------ INFORMATION SUPPLIED ------
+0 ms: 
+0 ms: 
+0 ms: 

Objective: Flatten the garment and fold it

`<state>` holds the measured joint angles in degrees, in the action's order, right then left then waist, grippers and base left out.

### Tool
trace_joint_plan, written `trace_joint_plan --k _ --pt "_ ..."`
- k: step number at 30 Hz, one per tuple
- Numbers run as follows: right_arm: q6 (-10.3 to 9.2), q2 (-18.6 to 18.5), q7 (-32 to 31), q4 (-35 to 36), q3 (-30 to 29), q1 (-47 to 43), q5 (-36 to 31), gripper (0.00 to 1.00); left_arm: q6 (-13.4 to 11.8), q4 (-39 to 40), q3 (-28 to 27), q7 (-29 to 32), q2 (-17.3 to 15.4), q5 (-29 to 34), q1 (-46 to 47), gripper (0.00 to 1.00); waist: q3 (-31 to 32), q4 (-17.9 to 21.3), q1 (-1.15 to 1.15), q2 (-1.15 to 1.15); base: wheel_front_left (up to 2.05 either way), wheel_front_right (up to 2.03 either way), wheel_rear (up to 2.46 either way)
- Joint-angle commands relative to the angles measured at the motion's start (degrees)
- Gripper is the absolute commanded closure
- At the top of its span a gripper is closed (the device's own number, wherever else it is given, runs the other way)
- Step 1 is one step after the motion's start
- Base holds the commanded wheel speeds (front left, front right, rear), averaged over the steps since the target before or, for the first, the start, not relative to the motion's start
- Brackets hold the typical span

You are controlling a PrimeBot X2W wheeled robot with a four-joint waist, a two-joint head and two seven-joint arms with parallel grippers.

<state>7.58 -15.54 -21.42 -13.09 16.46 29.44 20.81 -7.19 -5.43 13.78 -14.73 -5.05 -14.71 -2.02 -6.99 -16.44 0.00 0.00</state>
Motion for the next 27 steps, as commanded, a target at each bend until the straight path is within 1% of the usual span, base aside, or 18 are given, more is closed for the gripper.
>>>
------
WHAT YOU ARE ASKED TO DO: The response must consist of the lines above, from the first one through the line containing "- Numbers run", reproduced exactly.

TASK RESPONSE:
+0 ms: 
+0 ms: 
+0 ms: 

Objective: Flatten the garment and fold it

`<state>` holds the measured joint angles in degrees, in the action's order, right then left then waist, grippers and base left out.

### Tool
trace_joint_plan, written `trace_joint_plan --k _ --pt "_ ..."`
- k: step number at 30 Hz, one per tuple
- Numbers run as follows: right_arm: q6 (-10.3 to 9.2), q2 (-18.6 to 18.5), q7 (-32 to 31), q4 (-35 to 36), q3 (-30 to 29), q1 (-47 to 43), q5 (-36 to 31), gripper (0.00 to 1.00); left_arm: q6 (-13.4 to 11.8), q4 (-39 to 40), q3 (-28 to 27), q7 (-29 to 32), q2 (-17.3 to 15.4), q5 (-29 to 34), q1 (-46 to 47), gripper (0.00 to 1.00); waist: q3 (-31 to 32), q4 (-17.9 to 21.3), q1 (-1.15 to 1.15), q2 (-1.15 to 1.15); base: wheel_front_left (up to 2.05 either way), wheel_front_right (up to 2.03 either way), wheel_rear (up to 2.46 either way)

Nothing else is needed to complete the exercise.